STL Performance

Visual CPP Team

June 23rd, 20090 0

Hello, I am Mohammad Usman, a Software Design Engineer in Test on the Visual C++ Libraries team. I recently joined the team. In VS 2008 SP1, we invested heavily in our Standard Template Library (STL) implementation by adding TR1 extensions such as shared_ptr, including performance optimizations for things like vectors of shared_ptrs. In this post, I will be talking about how we take this investment further by improving our STL performance in VS2010. We have done some re-writing of our libraries to make them more conformant to the C++0x standard, more flexible and extendible, and to improve performance in a few areas. For the first two items we already have a few blog posts and a Channel 9 video, this post will mainly cover the performance part.

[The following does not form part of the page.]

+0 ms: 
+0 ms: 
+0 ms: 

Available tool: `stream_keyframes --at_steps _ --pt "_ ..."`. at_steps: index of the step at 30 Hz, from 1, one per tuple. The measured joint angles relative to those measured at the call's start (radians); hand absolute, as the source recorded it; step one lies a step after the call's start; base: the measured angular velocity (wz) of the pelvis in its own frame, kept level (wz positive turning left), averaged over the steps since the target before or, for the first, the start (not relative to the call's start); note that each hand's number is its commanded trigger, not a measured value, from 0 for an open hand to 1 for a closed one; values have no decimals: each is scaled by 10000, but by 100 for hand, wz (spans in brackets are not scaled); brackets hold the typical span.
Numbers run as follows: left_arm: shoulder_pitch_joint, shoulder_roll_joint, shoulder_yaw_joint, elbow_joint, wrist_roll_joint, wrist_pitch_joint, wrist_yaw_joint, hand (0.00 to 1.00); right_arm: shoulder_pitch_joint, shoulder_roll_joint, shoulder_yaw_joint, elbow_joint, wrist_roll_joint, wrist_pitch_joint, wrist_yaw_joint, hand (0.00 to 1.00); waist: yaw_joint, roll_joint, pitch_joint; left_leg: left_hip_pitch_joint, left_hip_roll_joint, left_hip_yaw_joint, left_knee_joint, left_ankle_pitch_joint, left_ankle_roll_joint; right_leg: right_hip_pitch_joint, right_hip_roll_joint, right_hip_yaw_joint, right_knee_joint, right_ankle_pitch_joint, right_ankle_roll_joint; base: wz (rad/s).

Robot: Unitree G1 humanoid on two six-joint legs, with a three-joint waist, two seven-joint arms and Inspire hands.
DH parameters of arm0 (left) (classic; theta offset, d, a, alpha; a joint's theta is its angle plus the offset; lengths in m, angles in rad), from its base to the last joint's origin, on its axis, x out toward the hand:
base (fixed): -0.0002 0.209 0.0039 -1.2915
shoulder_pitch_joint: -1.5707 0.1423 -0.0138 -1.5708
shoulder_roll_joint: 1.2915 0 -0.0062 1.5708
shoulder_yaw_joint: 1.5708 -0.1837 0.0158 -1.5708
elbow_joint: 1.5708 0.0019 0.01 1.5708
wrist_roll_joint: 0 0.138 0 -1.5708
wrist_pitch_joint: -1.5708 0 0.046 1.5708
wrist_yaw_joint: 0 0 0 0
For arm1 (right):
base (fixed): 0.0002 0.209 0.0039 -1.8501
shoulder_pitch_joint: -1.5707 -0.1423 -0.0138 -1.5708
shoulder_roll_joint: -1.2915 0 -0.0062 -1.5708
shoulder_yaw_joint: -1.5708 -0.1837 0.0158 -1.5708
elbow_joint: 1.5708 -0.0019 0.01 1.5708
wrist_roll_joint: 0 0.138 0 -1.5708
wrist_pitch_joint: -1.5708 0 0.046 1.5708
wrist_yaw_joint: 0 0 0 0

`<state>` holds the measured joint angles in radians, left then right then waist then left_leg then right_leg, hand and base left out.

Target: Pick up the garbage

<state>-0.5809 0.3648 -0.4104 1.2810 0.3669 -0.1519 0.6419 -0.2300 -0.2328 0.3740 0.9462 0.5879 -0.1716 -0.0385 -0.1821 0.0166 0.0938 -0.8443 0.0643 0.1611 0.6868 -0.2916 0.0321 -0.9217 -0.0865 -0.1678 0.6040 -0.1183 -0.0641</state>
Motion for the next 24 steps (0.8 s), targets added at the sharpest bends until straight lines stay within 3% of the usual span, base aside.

Since we have re-written quite a bit of STL code in order to improve flexibility and increase conformance, it was important to make sure that this does not negatively affect the performance. We have taken special care of that. Most of our performance tests are to ensure this. And our tests are showing good results. In fact there are some areas where VS2010 is faster than VS2008. Some of those areas where we improved performance significantly are:

– Overall deque performance

o The improvement is evident when used with algorithms such as std::reverse(), std::remove(), std::sort() and std::unique().

– std::unique()

o An optimization change in the loops of the function has given a significant performance boost when used with different containers such as list, deque and vector.

– Vector reallocations

o Vector is one of the most commonly used containers because of its attributes such as contiguous memory, random access, fast traversals, and its ability to grow dynamically etc. But it does have some limitations. To maintain contiguous memory, it has to allocate memory in a chunk and when that chunk is full, it has to go through something called “reallocation”. This is a potentially costly process causing the vector to copy all the contents to a new location. Now the good news is that we have made very significant improvements there in VS2010 with the help of rvalue references. This will come into action when you use vectors with STL objects in VS2010 and you can also take advantage of this when using vectors of your own custom objects by writing simple move constructors, move assignment operators for your class. A significant performance gain will be evident here when used with large objects containing strings. This is explained in more detail below.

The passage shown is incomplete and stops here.